▶ **What you are asked to do**
From the line containing "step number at" down to the line containing "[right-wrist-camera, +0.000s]", copy out the entries below exactly, both lines included, and nothing else; pictures do not belong in the copy.

▶ **Given entries**
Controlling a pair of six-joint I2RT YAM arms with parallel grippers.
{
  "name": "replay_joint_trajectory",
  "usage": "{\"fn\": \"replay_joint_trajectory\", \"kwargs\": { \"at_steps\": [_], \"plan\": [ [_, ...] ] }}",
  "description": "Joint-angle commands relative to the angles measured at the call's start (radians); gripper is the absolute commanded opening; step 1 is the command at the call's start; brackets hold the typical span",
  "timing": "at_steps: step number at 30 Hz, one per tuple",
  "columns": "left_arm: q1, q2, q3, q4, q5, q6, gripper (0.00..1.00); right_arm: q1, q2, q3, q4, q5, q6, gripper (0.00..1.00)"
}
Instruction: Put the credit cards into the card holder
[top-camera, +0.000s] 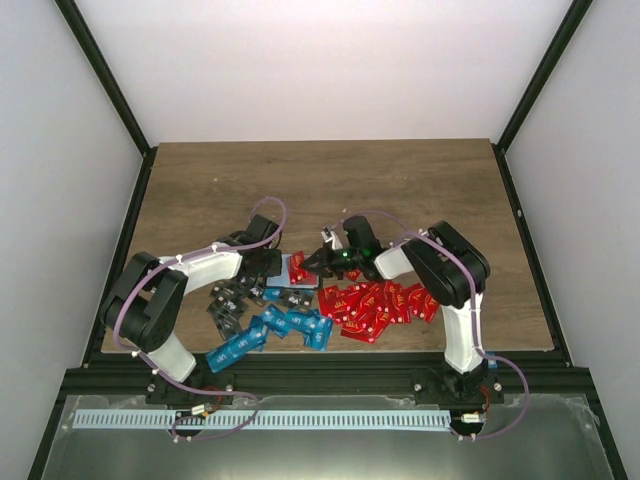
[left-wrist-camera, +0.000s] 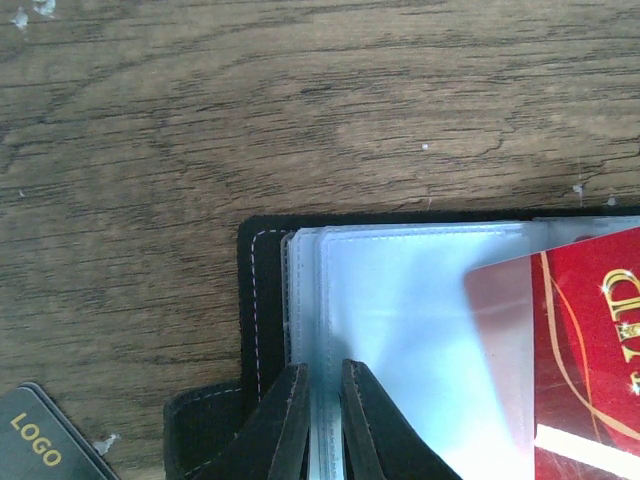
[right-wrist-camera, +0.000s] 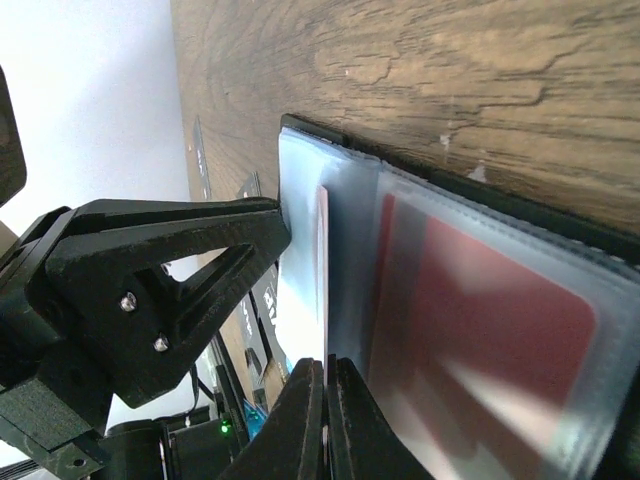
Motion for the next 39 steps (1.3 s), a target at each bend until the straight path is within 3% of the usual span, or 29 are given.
{"fn": "replay_joint_trajectory", "kwargs": {
  "at_steps": [1,19,29,39],
  "plan": [
    [0.002,0.005,-0.022,-0.005,0.025,-0.003,0.12,0.019,0.016,0.022,0.06,0.015,0.015,0.01],
    [0.002,-0.039,-0.064,0.004,0.044,-0.011,0.12,0.074,0.034,-0.04,0.217,0.13,0.11,0.01],
    [0.002,-0.046,-0.076,0.005,0.033,-0.008,0.12,0.074,-0.025,-0.045,0.081,0.21,0.013,0.01],
    [0.002,-0.05,-0.079,0.004,0.037,-0.009,0.12,0.078,-0.013,-0.043,0.109,0.21,0.026,0.01]
  ]
}}
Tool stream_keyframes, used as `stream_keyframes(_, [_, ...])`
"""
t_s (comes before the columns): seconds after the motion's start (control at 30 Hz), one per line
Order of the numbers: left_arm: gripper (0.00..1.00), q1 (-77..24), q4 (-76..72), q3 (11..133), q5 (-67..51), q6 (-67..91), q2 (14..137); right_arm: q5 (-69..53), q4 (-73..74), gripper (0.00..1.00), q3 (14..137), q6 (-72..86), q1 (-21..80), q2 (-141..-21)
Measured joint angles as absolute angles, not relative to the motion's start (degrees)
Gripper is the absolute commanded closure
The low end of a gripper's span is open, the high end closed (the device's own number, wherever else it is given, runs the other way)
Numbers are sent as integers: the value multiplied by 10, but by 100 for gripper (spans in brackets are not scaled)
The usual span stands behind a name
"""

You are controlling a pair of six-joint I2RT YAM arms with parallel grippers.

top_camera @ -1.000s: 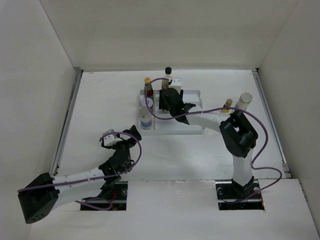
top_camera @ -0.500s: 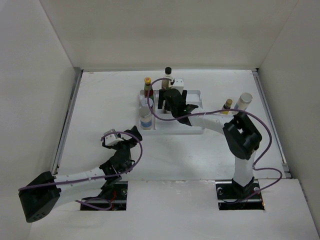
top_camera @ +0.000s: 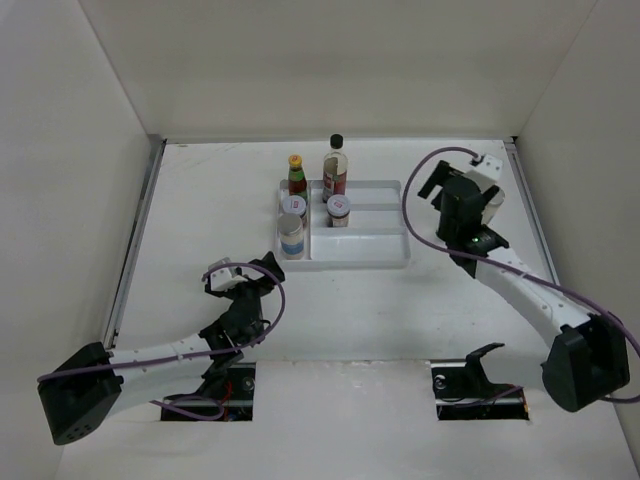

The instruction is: Organize the condiment bottles

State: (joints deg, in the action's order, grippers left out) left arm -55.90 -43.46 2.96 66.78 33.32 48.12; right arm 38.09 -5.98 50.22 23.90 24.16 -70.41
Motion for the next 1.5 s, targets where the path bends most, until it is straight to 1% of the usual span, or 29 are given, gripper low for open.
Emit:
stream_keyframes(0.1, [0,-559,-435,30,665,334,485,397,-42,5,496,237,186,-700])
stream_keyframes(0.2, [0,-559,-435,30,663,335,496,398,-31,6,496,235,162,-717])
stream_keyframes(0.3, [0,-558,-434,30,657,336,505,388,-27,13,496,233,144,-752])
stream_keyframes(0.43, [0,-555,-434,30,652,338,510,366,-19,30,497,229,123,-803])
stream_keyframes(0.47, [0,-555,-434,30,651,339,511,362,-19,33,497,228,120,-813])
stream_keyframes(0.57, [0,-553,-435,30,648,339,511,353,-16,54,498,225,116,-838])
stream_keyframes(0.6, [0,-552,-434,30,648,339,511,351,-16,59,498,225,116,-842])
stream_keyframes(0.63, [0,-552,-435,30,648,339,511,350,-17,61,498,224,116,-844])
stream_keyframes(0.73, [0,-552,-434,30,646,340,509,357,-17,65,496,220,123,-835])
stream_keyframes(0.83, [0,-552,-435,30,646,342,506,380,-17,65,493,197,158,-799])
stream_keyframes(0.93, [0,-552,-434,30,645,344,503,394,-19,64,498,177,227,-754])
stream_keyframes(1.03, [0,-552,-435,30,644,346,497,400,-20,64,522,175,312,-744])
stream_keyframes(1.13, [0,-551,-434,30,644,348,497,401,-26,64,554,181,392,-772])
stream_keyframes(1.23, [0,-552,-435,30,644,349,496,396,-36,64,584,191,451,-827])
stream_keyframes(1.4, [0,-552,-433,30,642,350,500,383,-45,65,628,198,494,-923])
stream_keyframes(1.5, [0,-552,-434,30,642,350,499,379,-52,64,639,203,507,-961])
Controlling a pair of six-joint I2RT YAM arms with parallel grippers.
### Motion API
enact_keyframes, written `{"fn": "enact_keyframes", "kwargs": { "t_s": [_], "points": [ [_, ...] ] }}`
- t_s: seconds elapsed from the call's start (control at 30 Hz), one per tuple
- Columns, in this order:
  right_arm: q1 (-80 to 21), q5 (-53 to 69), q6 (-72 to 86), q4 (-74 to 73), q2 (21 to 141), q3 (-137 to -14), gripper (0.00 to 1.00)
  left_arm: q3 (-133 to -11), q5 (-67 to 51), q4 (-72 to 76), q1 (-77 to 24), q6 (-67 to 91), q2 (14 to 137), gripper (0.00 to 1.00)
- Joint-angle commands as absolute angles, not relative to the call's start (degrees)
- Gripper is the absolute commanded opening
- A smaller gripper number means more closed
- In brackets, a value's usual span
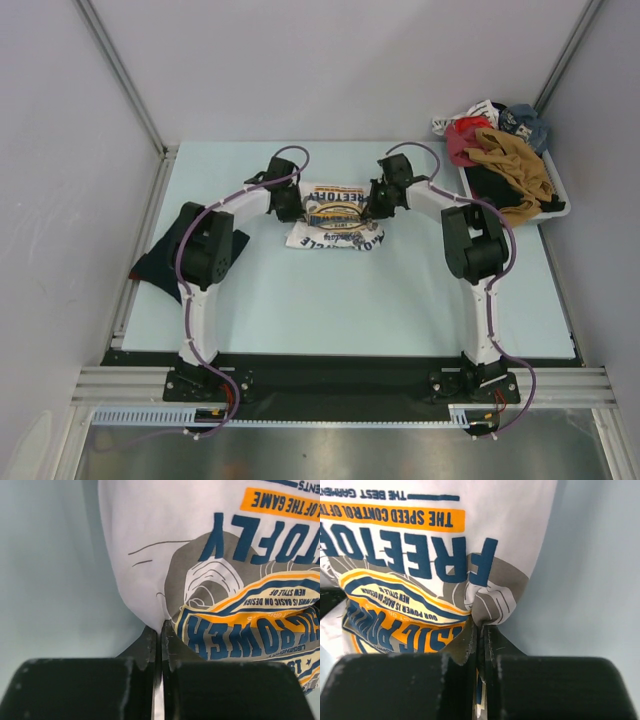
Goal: Fold and stack the tank tops
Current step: Neatly place the folded tank top to the corner
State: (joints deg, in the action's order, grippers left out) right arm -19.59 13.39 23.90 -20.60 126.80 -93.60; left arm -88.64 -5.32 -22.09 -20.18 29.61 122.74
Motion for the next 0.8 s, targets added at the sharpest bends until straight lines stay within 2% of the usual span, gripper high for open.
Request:
{"fn": "enact_keyframes", "kwargs": {
  "t_s": [0.0, 0.27, 0.6, 0.63, 0.73, 0.77],
  "points": [
    [-20.0, 21.2, 26.5, -16.0, 127.6, -91.0, 0.00, -87.9, -6.6, -21.9, -20.5, 28.5, 122.6, 0.01],
    [-20.2, 25.1, 27.9, -8.5, 119.7, -84.0, 0.00, -81.6, -5.8, -20.8, -20.6, 28.6, 113.0, 0.00],
    [-20.4, 21.1, 25.8, -12.5, 109.2, -77.8, 0.00, -70.0, -7.2, -17.9, -20.3, 29.4, 101.2, 0.00],
    [-20.7, 20.4, 25.4, -14.1, 108.4, -77.5, 0.08, -69.3, -7.2, -17.5, -20.4, 29.5, 101.0, 0.00],
    [-22.3, 15.7, 23.4, -18.3, 108.4, -77.4, 0.44, -67.8, -8.1, -17.0, -20.5, 29.6, 101.5, 0.00],
    [-22.6, 13.5, 22.8, -18.7, 108.3, -77.2, 0.48, -67.2, -8.3, -16.9, -20.5, 29.7, 101.8, 0.00]
  ]
}}
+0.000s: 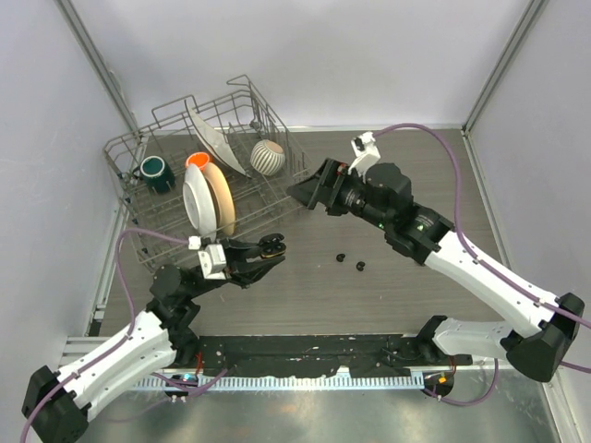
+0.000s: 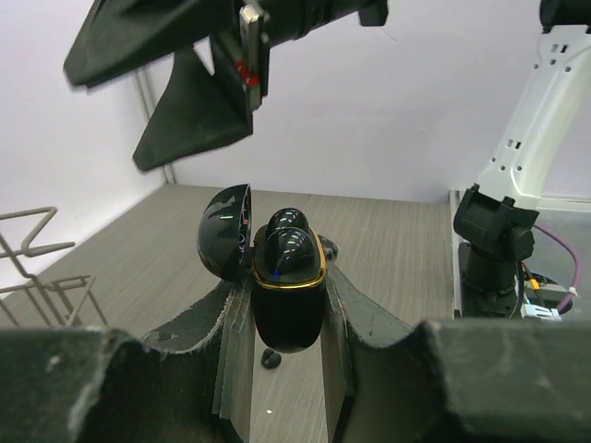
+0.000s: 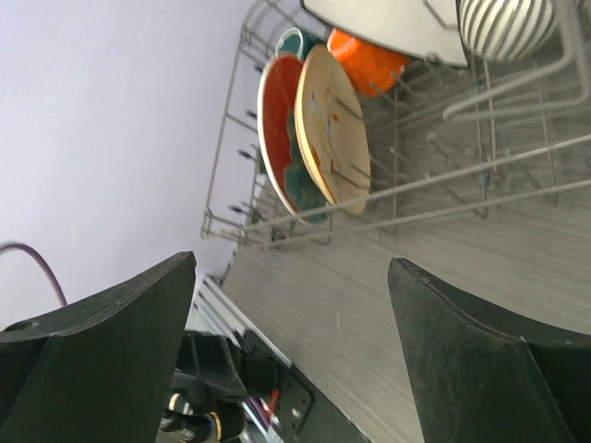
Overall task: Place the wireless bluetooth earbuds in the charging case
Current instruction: Close the charging case.
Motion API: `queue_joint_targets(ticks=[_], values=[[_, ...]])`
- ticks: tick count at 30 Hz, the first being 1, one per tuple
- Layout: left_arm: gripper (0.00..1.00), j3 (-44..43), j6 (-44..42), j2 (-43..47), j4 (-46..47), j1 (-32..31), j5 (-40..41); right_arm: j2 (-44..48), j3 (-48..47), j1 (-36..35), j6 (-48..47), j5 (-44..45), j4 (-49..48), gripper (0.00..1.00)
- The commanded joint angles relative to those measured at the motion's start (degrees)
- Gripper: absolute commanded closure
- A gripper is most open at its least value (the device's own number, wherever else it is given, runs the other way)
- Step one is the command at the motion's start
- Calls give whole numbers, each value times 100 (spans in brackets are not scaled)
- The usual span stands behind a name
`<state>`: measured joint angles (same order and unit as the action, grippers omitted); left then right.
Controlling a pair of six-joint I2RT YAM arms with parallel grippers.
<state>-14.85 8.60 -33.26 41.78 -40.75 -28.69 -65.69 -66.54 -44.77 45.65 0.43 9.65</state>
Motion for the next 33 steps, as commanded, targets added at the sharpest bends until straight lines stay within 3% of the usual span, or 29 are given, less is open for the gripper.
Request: queue_joint_targets(ticks=[1, 18, 33], values=[[100, -352, 63, -234, 418, -3, -401, -207, -342, -75, -468, -684, 467, 9], [100, -501, 36, -700, 603, -3, -383, -278, 36, -717, -539, -385, 529, 9], [100, -563, 71, -735, 577, -3, -339, -295, 229, -840, -610, -508, 573, 9]])
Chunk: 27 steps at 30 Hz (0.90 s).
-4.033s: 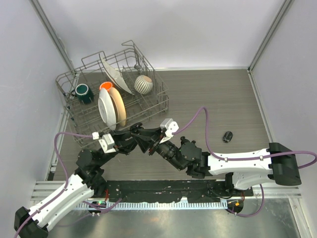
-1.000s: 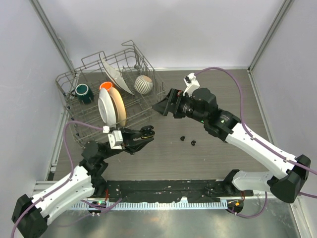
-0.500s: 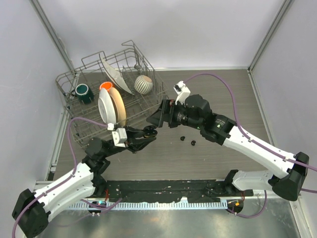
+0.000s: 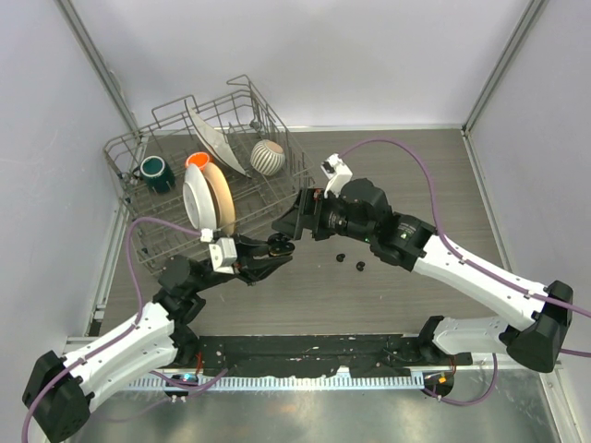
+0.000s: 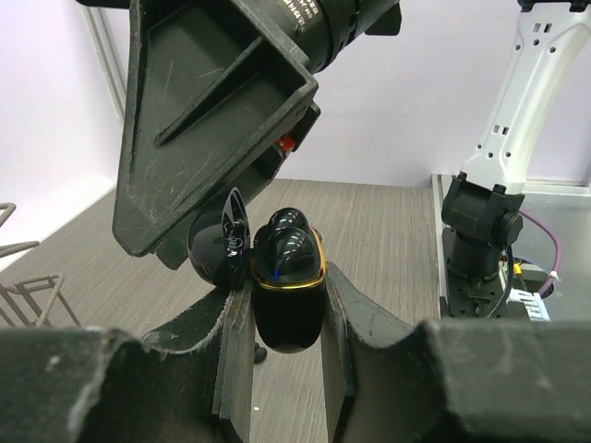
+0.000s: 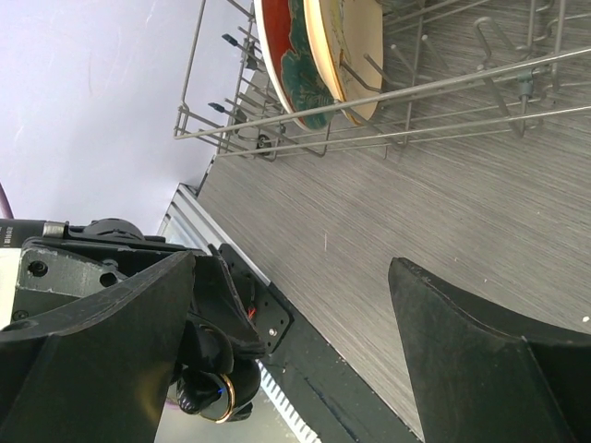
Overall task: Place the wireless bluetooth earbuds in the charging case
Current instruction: Close the charging case.
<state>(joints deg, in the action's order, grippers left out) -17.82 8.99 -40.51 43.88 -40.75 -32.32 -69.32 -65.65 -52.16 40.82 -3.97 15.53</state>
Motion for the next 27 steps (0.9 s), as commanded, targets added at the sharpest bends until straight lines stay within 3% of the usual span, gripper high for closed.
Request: queue_joint_targets(ticks=[1, 27], values=[[100, -265, 24, -18, 367, -3, 24, 111, 210, -101, -127, -69, -15, 9], [100, -160, -3, 166, 174, -3, 349, 375, 597, -154, -135, -113, 152, 9]])
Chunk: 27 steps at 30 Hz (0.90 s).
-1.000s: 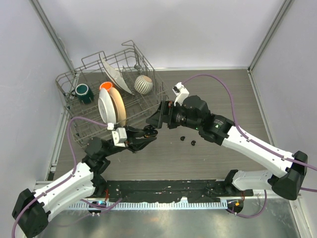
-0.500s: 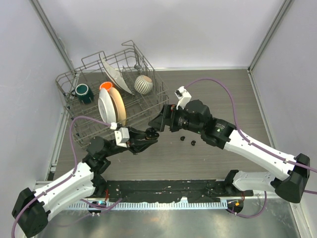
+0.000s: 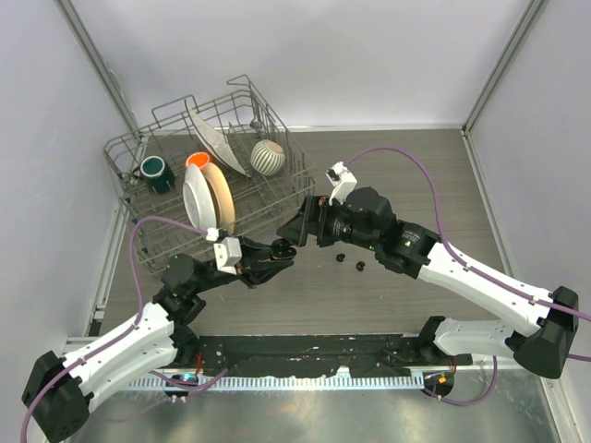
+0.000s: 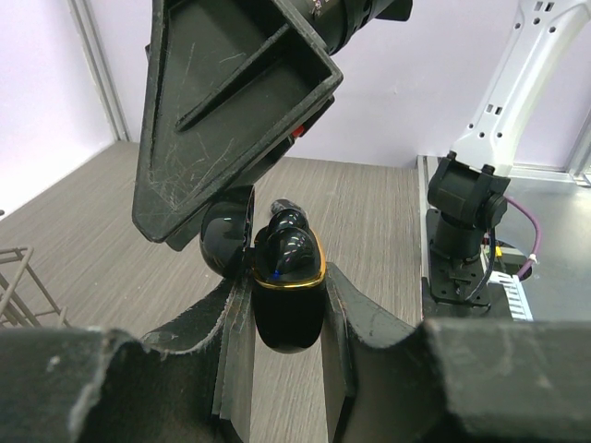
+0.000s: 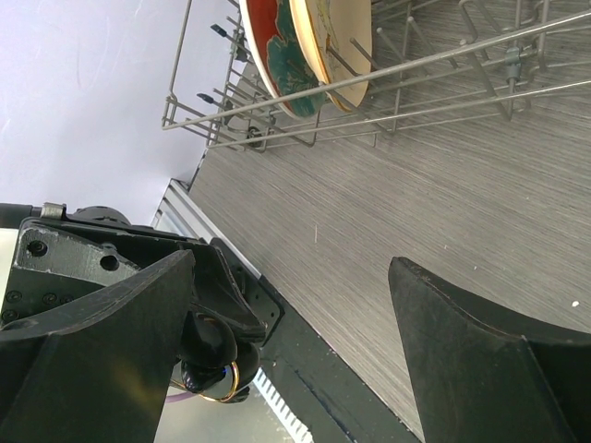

▶ **Your response**
  "timing": "at_steps: step number at 30 Hz, one per tuple",
  "columns": "left_arm: q1, q2, q3, q4, q5, q6, gripper (0.00..1.00); right_arm: q1, q2, q3, q4, q5, q6, gripper (0.00..1.00)"
}
Instruction: Put the credit cards into the card holder
[top-camera, +0.000s] 
[left-wrist-camera, +0.000s] 
[right-wrist-camera, +0.000s] 

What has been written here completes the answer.